In her artist statement, Emma Luna, the juror and visiting artist from Davis, Calif., wrote that this event was "one of my greatest experiences as a raku artist." Her exquisite pears and pea pods are featured in the exhibit.
Luna selected the best work in three categories: contemporary, floating sculpture and minors (work by those 17 and under).
Yoshibumi Ogawa of the Urasenke Foundation, a worldwide organization dedicated to the Japanese tea tradition, selected the winners in the traditional category.
Four hundred years ago, raku bowls were created for tea ceremonies because they so closely corresponded to the laws of nature outlined in the Zen principles that are synonymous with the art of tea. This year's first-place winner in the traditional category was Mary Yonemura for "Aoi."
Luna selected Micah Thrasher's "Pele's Tea Bowl" for first place in the minors category, and Lorena Jones for the floating sculpture Judge's Choice. For the fifth time, Jerome Heck won first in the contemporary category. His textural, blue-green teapot, "In Motion," illustrates the mastery he has achieved in his 22 years of work.
"I got attracted to raku because of the excitement of the firing," says Heck. "You don't know what you are going to get out of the glazes, exactly. The camaraderie is great; most of the potters on the island are there."

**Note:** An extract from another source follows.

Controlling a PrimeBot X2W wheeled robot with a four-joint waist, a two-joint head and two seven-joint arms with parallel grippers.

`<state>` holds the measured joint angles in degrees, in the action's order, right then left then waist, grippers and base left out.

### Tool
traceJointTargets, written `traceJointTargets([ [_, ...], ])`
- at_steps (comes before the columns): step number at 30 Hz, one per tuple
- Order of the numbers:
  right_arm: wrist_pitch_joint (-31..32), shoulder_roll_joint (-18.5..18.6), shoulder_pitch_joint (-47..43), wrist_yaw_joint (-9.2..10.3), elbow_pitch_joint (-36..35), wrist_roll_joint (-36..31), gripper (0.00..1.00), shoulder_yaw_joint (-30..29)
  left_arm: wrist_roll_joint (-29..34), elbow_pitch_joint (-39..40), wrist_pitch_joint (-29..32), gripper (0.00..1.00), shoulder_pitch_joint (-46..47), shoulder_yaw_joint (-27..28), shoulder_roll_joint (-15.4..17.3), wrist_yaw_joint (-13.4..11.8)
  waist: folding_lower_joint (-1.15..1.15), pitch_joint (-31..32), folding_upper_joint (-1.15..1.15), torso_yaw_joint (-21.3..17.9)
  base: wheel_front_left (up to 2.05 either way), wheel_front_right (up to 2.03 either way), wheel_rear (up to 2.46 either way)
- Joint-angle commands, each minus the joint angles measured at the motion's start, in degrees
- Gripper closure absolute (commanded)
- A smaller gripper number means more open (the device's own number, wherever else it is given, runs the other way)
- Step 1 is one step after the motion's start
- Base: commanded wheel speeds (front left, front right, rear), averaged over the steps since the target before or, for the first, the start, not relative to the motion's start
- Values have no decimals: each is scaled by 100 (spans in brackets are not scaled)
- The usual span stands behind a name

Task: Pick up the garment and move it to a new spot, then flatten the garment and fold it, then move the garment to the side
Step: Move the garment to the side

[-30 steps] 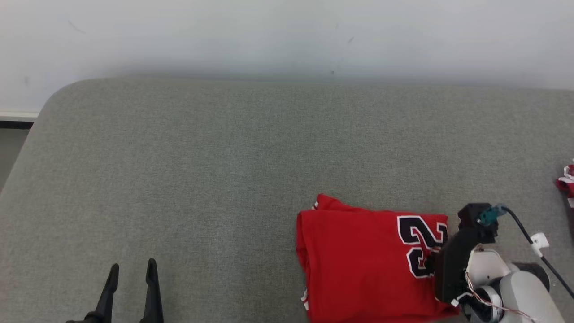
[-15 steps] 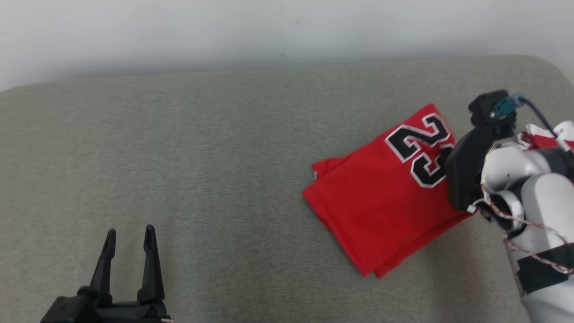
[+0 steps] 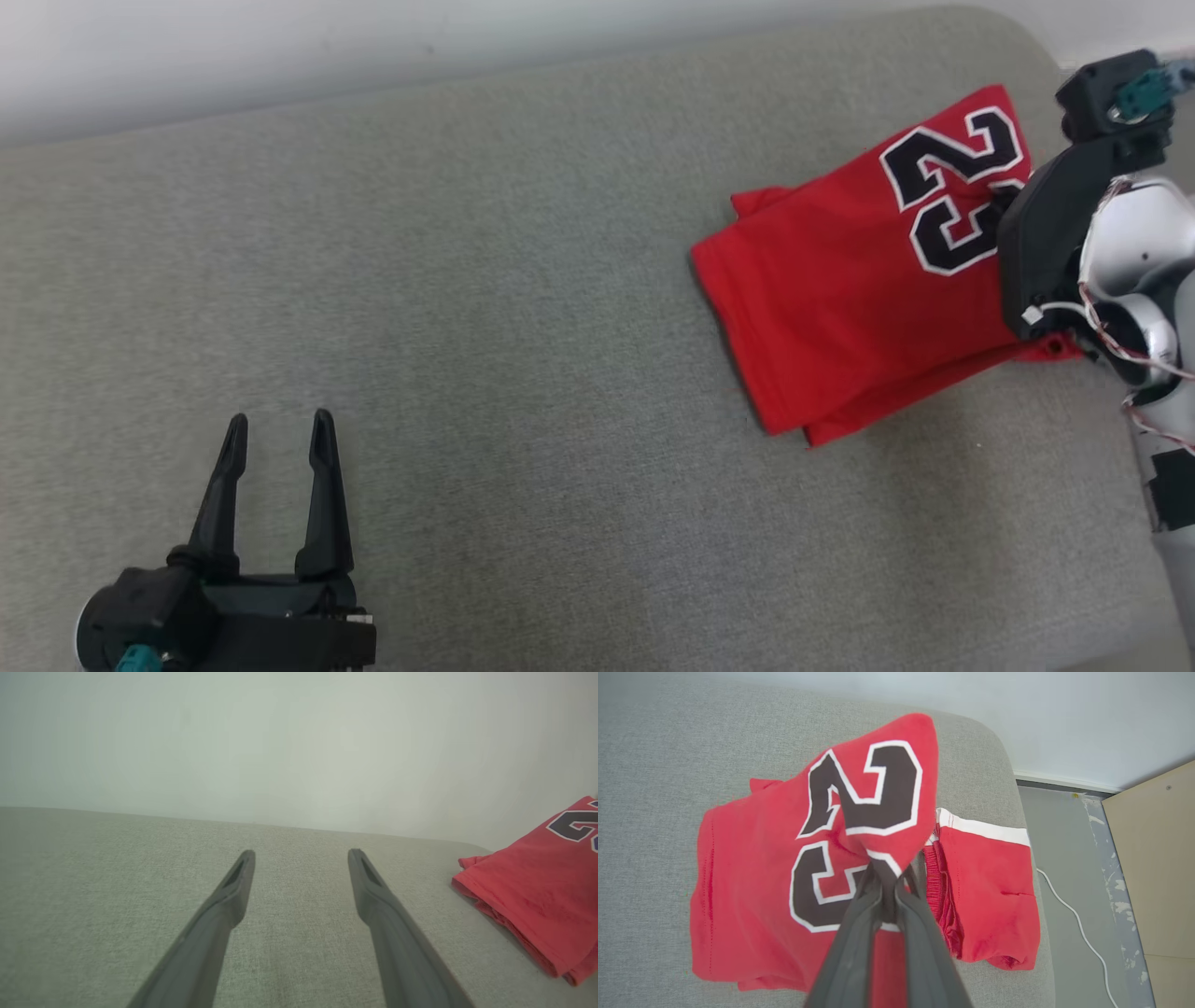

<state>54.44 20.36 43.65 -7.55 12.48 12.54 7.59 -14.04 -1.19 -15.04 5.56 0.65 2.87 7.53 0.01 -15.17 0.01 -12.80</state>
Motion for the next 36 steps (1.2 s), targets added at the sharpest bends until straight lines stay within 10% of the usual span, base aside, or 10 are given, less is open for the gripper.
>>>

Potters fired their pieces until 3 a.m. in kilns with temperatures ranging from 1600 to 1900 degrees. Pit fires and reduction barrels with seaweed, salt, sawdust and other elements inside were used to add flares of color and character to the finished pots.
Reasonably priced vases, spirit houses, teapots and cups, animals and relief figures are glazed with metallic copper and gunmetal colors, teal, cream, black, burgundy and orange. Sake cups, donated by members, are a fund-raising effort for Hawai'i Craftsmen. They remain on sale and they're a steal atÊtwo for $5.
In this exhibit, the sense of connection and family is palpable. The names of parents and their progeny appear on the labels atop different pedestals.
"We've watched kids grow up out there," says Kim Coffee-Isaak, executive director of Hawai'i Craftsmen. Some minors from last year will be featured in a book due out in July, "Ceramics for Children."